Caves Cooperatives de Donnas
En 1971, un groupe de viticulteur, après avoir obtenu le D.P.R des 8-2-1971 les Dénomiantions d'Origine Contrôlée au vin de Donnas, s'est constitué en coopérative avec le précis balai de défendre et garantir la qualité et la pureté du vin. Telle Coopérative qui se trouve dans la zone d'origine du vin, douée des plus modernes installations de vinifiction avec une capacité de mise en chai environ de 1300 hl, pourvoit en effet à la recueilli des raisins, au vieillissement du vin en tonneaux de rovere et, successivement à l'embouteillage et à la vente pour une production annuelle moyenne de 120.000 bouteilles.
Le localité'
Donnas est un petit pays de la Basse Vallée d'Aoste situé à 300 m au dessus du niveau de la mer. Dans le premier siècle a.C les Romains y laissèrent un visible signe de leur civilisation, en gravant dans la roche vive, pour plus que 200 m., une route et un arc de pierre sous lequel ils transitaient les chariots qui parcouraient la rue des Gallie. Donnas, pour beaucoup de siècles « capital » de la Basse Vallée, jouit, dans l'ambient alpin, d'un climat doux qui permet de cultiver des plantes méditerranéennes (ulivo, citrons, palmiers, mimose) mais que surtout favorise la cultue des vies, aujourd'hui comme dans le passé, comme est montré de nombreux documents historiques, parmi lequel un du 1214. « Ses vins sont beaucoup estimés » écrivait en 1737 les de Tillier (principal historique valdôtain) en parlant de Donnas.
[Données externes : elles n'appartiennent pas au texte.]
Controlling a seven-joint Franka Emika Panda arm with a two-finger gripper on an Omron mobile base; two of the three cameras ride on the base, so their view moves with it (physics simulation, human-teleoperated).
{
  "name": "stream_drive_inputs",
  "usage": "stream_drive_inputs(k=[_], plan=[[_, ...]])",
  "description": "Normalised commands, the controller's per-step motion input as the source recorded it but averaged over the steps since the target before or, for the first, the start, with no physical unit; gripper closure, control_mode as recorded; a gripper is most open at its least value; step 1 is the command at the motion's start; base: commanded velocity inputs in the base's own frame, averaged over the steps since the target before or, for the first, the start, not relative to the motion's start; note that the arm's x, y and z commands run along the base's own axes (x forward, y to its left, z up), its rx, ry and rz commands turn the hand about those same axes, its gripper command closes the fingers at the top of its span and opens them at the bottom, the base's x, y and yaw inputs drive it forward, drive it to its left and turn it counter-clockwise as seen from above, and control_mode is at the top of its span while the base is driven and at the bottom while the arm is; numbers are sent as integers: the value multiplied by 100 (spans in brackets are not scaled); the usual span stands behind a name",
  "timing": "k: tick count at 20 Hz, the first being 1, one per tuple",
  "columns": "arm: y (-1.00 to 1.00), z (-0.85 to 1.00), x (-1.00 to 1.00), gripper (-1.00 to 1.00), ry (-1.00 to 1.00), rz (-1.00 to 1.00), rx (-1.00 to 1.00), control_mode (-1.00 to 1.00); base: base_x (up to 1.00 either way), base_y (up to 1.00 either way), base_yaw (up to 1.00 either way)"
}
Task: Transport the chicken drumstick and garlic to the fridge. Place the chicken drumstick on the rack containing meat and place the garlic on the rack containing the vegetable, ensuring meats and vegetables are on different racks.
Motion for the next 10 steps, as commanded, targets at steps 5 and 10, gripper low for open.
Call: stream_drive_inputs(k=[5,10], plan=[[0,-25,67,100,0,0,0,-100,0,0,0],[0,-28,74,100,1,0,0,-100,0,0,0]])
La tradition de la cultivation des vignes à Donnas, a en effet des traditions anciennes, même si elle est une cultue difficile tenu compte de la forte pente de la montagne. Mais les raides pentes sont vaincues des étagements séculaires retenus de murs hauts même 4 mètres. À Donnas, la situation foncière des entreprises viticoles est caractérisée de dimensions très limées et cassées. Le tarvail manuel est distribué sur tous les mois de l'an. En hiver pendent que le vin mûre, se construisent et on répare les pergolas, on taille et ensuite on lie les sarments avec les osiers. Donc on bêche et, si nécessaire, on commence avec le fumier ; ils ne s'emploient pas sarclant chimiques. Successivement ils se font 4-5 cycles de traitements pour les maladies traditionnelles des vies. Si la production semble excessive, on pourvoit à éliminer quelques grappes pour que ceux restés mûrissent mieux. Dans la seconde moitié d'Octobre on vendange.